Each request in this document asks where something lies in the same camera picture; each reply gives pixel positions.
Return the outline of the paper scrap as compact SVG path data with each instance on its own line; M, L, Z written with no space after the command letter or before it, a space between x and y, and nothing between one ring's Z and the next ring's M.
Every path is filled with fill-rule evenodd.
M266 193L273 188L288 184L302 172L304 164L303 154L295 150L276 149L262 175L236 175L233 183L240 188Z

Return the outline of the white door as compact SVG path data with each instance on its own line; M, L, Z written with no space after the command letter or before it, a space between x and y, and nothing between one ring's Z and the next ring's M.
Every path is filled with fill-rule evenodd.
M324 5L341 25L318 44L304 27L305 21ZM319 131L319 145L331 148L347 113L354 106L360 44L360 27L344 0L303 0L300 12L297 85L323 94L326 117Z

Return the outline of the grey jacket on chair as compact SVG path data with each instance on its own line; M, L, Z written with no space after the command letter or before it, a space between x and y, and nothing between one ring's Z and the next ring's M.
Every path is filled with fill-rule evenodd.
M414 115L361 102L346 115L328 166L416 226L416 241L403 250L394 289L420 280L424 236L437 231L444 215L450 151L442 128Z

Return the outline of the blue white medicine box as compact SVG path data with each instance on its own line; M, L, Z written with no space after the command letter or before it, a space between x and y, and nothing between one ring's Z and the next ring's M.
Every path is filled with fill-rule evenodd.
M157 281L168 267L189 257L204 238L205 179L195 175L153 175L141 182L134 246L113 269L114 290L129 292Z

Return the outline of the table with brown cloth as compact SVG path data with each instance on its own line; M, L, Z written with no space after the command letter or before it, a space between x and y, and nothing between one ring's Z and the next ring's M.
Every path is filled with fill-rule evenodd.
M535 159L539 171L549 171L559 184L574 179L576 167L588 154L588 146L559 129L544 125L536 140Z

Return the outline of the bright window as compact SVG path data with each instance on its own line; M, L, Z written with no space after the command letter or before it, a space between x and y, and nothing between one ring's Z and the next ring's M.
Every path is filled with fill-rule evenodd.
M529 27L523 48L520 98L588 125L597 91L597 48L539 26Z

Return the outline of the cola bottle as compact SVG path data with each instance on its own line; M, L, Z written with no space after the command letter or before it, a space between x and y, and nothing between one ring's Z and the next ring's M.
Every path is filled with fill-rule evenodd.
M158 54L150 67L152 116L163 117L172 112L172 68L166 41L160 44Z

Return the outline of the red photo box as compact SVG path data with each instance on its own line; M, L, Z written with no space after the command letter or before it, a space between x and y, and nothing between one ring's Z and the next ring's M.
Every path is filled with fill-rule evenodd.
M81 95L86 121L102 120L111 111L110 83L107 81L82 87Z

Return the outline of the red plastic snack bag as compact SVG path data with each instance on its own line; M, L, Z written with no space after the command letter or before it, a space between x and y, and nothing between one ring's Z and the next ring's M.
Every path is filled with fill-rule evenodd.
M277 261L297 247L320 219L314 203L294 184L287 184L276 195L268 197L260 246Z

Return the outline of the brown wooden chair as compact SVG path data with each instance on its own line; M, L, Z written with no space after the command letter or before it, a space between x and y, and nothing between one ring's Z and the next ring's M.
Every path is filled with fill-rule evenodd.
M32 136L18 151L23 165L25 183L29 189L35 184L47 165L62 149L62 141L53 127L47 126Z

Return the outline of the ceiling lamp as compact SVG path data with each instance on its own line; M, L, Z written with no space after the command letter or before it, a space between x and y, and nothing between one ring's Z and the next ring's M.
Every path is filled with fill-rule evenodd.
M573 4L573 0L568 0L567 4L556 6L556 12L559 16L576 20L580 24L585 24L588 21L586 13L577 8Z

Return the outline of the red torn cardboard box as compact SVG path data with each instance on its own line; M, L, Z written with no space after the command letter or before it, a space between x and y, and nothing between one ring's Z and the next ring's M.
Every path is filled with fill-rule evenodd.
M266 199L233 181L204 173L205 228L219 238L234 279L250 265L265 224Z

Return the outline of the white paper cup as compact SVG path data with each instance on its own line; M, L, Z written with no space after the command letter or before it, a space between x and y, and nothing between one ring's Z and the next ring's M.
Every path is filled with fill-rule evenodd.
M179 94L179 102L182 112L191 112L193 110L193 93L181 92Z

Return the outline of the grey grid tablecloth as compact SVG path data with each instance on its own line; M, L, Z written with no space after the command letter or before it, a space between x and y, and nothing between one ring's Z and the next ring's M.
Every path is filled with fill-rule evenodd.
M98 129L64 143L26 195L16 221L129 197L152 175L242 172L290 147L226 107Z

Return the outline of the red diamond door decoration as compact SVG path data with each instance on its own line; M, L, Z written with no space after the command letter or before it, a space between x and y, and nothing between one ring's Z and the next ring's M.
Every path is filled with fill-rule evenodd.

- _WHAT THE TASK ASKS_: Please reproduce each record precisely as written.

- _RESULT_:
Each request in this document asks where something lies in the same camera picture; each reply gives pixel positions.
Return the outline of the paper scrap as compact SVG path data with each instance on its own line; M, L, Z written with no space after the command letter or before it, a space between x and y, and nothing between one ring's Z and the next ring's M.
Every path is filled with fill-rule evenodd.
M266 193L273 188L288 184L302 172L304 164L303 154L295 150L276 149L262 175L236 175L233 183L240 188Z

Return the outline of the white door as compact SVG path data with each instance on its own line; M, L, Z written with no space after the command letter or before it, a space between x and y, and nothing between one ring's Z and the next ring's M.
Every path is filled with fill-rule evenodd.
M324 5L341 25L318 44L304 27L305 21ZM319 131L319 145L331 148L347 113L354 106L360 44L360 27L344 0L303 0L300 12L297 85L323 94L326 117Z

Return the outline of the grey jacket on chair as compact SVG path data with each instance on its own line; M, L, Z written with no space after the command letter or before it, a space between x and y, and nothing between one ring's Z and the next ring's M.
Every path is filled with fill-rule evenodd.
M414 115L361 102L346 115L328 166L416 226L416 241L403 250L394 289L420 280L424 236L437 231L444 215L450 151L442 128Z

Return the outline of the blue white medicine box as compact SVG path data with each instance on its own line; M, L, Z written with no space after the command letter or before it, a space between x and y, and nothing between one ring's Z and the next ring's M.
Every path is filled with fill-rule evenodd.
M157 281L168 267L189 257L204 238L205 179L195 175L153 175L141 182L134 246L113 269L114 290L129 292Z

Return the outline of the table with brown cloth as compact SVG path data with each instance on its own line; M, L, Z written with no space after the command letter or before it, a space between x and y, and nothing between one ring's Z and the next ring's M.
Every path is filled with fill-rule evenodd.
M535 159L539 171L549 171L559 184L574 179L576 167L588 154L588 146L559 129L544 125L536 140Z

Return the outline of the bright window as compact SVG path data with each instance on its own line; M, L, Z written with no space after the command letter or before it, a space between x and y, and nothing between one ring's Z and the next ring's M.
Every path is filled with fill-rule evenodd.
M529 27L523 48L520 98L588 125L597 91L597 48L539 26Z

Return the outline of the cola bottle as compact SVG path data with each instance on its own line; M, L, Z written with no space after the command letter or before it, a space between x and y, and nothing between one ring's Z and the next ring's M.
Every path is filled with fill-rule evenodd.
M158 54L150 67L152 116L163 117L172 112L172 68L166 41L160 44Z

Return the outline of the red photo box as compact SVG path data with each instance on its own line; M, L, Z written with no space after the command letter or before it, a space between x and y, and nothing between one ring's Z and the next ring's M.
Every path is filled with fill-rule evenodd.
M81 95L86 121L102 120L111 111L110 83L107 81L82 87Z

Return the outline of the red plastic snack bag as compact SVG path data with each instance on its own line; M, L, Z written with no space after the command letter or before it, a space between x and y, and nothing between one ring's Z and the next ring's M.
Every path is filled with fill-rule evenodd.
M277 261L297 247L320 219L314 203L294 184L287 184L276 195L268 197L260 246Z

Return the outline of the brown wooden chair as compact SVG path data with each instance on its own line; M, L, Z written with no space after the command letter or before it, a space between x and y, and nothing between one ring's Z and the next ring's M.
Every path is filled with fill-rule evenodd.
M32 136L18 151L23 165L25 183L29 189L35 184L47 165L62 149L62 141L53 127L47 126Z

Return the outline of the ceiling lamp as compact SVG path data with each instance on its own line; M, L, Z written with no space after the command letter or before it, a space between x and y, and nothing between one ring's Z and the next ring's M.
Every path is filled with fill-rule evenodd.
M573 4L573 0L568 0L567 4L556 6L556 12L559 16L576 20L580 24L585 24L588 21L586 13L577 8Z

Return the outline of the red torn cardboard box as compact SVG path data with each instance on its own line; M, L, Z written with no space after the command letter or before it, a space between x and y, and nothing between one ring's Z and the next ring's M.
Every path is filled with fill-rule evenodd.
M266 199L233 181L204 173L205 228L219 238L234 279L250 265L265 224Z

Return the outline of the white paper cup as compact SVG path data with each instance on its own line; M, L, Z written with no space after the command letter or before it, a space between x and y, and nothing between one ring's Z and the next ring's M.
Every path is filled with fill-rule evenodd.
M179 94L179 102L182 112L191 112L193 110L193 93L181 92Z

Return the outline of the grey grid tablecloth as compact SVG path data with each instance on its own line; M, L, Z written with no space after the command letter or before it, a space between x and y, and nothing between one ring's Z and the next ring's M.
Every path is filled with fill-rule evenodd.
M98 129L64 143L26 195L16 221L129 197L152 175L242 172L290 147L226 107Z

Return the outline of the red diamond door decoration as compact SVG path data with each instance on its own line; M, L, Z written with no space after the command letter or before it, a space between x and y, and nothing between one ring's Z and the next ring's M.
Every path is filled with fill-rule evenodd.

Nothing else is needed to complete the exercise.